In reality, however, there are also several disadvantages to BITs. Firstly, by agreeing to confer specific treatment on foreign investment, in line with previously negotiated standards of protection, States in effect restrict their regulatory powers over certain areas, i.e., they curtail their sovereignty in return for the promise of new flows of investment. Second, by agreeing to submit to international tribunals disputes arising from the investment treaties States to all intents and purposes accept that such tribunals have powers to review the legality and legitimacy of national regulatory measures.
Given the potential downsides, States should carry out a balancing test of the costs and benefits of investment treaties, before deciding to sign and ratify a BIT. Furthermore, it should be reasonable for any such balancing test to take into account the fact that the findings of the most relevant econometric studies into the presumed positive impact of BITs are, at best, unclear. To date, there is no hard evidence that BITs actually do lead to an increase in the inflow of additional FDI into the economies of developing countries. The exponential increase in BITs seems, rather, to derive from a firm, widely held belief in the positive effects of those investment treaties, a belief, which, in reality, is unsupported by objective evidence.
The literature on the matter indicates that there are studies which argue that BITs increase FDI (e.g., K. Sauvant & L. Sachs eds., The Effects of Treaties on Foreign Direct Investment: Bilateral investment treaties, double taxation treaties and investment flows (Oxford U. Press 2009); J. Salacuse & N. Sullivan, Do BITs really work? An evaluation of bilateral investment treaties and their grand bargain, 46 Harv. Intl. L.J. 67 (2005); D. Swenson, Why do developing countries sign BITs? (12 J. Intl. L. & Policy 131-154 (2005); R. Grosse & L. Trevino, New Institutional economics and FDI in Central and Eastern Europe (2005, MIR, 45: 123-135); K. Gallagher & M.B.L. Birch, Do Investment agreements attract investment? Evidence from Latin America, 7 J. World Investment & Trade 1–21 (2006), whilst others show completely opposite results: Hallward-Driemeier, Do Bilateral Investment Treaties Attract FDI? Only a bit and they could bite (2003), at 22; Jason Webb Yackee, Do BITs really work? Revisiting the Empirical Link Between Investment Treaties and Foreign Direct Investment (in The Effects of Treaties on Foreign Direct Investment 379, Karl P. Sauvant & Lisa E. Sachs eds., 2009) and Emma Aisbett1.

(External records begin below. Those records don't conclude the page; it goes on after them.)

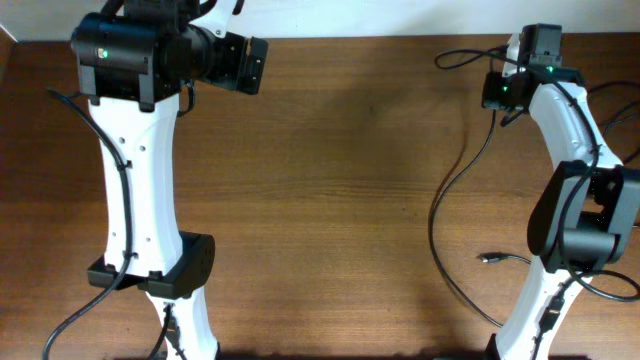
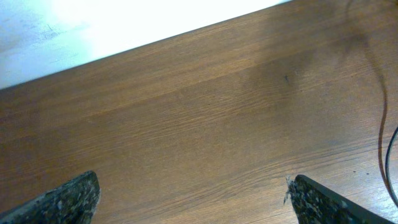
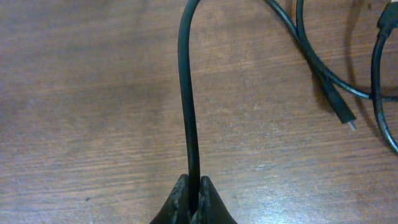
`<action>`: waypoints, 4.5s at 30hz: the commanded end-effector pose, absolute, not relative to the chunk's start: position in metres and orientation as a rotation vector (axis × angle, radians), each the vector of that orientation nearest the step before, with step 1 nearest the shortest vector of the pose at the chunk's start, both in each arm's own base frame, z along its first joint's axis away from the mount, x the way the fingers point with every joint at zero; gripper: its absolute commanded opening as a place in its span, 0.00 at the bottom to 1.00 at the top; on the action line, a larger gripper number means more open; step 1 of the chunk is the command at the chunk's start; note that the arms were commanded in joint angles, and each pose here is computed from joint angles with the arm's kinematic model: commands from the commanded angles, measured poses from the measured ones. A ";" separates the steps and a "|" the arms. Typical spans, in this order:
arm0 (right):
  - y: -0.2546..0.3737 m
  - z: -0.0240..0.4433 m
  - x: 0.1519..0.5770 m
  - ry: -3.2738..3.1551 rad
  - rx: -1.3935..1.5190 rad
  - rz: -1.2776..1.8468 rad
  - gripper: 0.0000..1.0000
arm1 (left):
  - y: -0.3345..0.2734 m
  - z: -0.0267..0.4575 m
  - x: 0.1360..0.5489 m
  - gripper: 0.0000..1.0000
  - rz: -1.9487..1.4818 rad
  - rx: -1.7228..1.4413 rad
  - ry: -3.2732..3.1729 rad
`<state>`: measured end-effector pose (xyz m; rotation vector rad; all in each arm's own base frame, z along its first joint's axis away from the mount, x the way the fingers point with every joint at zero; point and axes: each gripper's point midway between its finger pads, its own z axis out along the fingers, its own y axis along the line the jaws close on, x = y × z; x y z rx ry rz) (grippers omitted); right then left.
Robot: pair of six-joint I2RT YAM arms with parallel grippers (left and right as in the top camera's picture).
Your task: Untangle cables
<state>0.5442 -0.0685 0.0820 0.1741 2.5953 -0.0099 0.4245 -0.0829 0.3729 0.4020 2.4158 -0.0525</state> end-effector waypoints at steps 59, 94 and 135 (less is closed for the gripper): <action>-0.001 0.499 0.454 1.619 -0.011 -0.070 0.99 | -0.079 0.384 0.416 0.99 -0.029 0.411 2.392; -0.013 0.094 0.294 2.609 0.399 -0.043 0.95 | -0.083 0.384 0.415 0.99 -0.061 0.418 2.390; 0.068 0.020 0.181 2.970 0.602 0.305 0.96 | -0.083 0.383 0.416 0.99 -0.060 0.420 2.391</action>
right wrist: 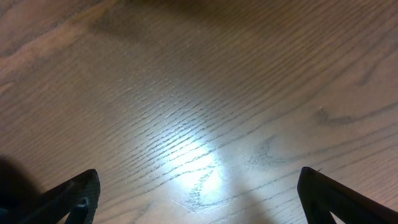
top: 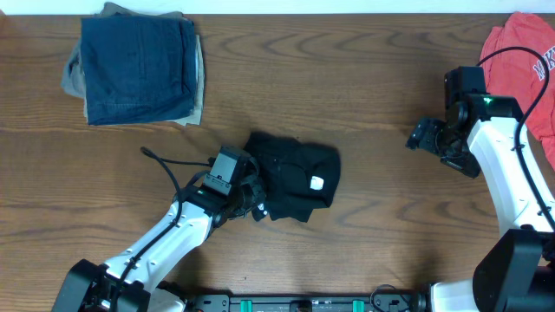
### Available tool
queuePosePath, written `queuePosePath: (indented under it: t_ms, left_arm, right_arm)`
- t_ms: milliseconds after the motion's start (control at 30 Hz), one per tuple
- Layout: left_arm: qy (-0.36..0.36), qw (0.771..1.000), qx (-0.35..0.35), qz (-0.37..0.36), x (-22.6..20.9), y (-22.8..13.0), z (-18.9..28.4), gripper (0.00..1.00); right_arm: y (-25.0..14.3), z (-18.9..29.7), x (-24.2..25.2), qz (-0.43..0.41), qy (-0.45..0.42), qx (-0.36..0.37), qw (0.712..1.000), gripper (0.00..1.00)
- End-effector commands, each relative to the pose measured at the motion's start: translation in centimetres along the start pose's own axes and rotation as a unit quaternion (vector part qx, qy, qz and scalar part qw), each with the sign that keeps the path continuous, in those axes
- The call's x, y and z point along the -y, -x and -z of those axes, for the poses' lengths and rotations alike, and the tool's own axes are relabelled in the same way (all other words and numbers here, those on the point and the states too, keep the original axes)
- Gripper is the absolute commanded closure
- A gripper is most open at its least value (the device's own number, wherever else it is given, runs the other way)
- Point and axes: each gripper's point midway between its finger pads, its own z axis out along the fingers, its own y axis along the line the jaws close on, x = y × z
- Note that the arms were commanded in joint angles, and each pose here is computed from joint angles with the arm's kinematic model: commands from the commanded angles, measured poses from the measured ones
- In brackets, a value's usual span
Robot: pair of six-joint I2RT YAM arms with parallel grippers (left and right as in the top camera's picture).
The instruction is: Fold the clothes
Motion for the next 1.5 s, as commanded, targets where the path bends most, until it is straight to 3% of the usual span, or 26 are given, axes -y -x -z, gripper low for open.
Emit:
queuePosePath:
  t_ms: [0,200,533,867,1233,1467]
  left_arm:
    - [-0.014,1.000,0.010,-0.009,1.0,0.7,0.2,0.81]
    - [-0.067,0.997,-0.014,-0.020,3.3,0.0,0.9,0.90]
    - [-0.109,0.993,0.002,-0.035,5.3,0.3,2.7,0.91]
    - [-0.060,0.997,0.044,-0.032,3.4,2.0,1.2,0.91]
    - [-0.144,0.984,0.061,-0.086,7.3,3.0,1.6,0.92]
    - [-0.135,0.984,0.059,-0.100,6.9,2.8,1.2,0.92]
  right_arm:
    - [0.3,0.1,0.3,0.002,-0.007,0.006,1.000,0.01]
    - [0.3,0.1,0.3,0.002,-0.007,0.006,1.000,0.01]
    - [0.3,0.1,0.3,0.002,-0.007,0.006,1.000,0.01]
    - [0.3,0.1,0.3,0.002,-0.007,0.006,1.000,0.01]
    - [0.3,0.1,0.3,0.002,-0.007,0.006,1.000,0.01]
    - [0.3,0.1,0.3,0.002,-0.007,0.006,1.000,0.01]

Note that, on her study, Emma Aisbett argues that earlier studies which had sought to demonstrate a supposed positive impact of BITs on FDI growth had failed to take into account certain methodological challenges, which, if correctly addressed, would in fact have demonstrated the non-existence of any correlation between BITs and FDI flow (supra, at 31-32).
Brazil has maintained its historical position on BITs and has not yet ratified a single investment treaty. It has, rather, preferred to resolve investment disputes diplomatically or through domestic litigation or arbitration. Whether Brazil should take a different stance on the matter and ratify its first BIT, given the size of the Brazilian economy and its presumed potential for further growth is a recurring issue among Brazilian politicians, economists and lawyers.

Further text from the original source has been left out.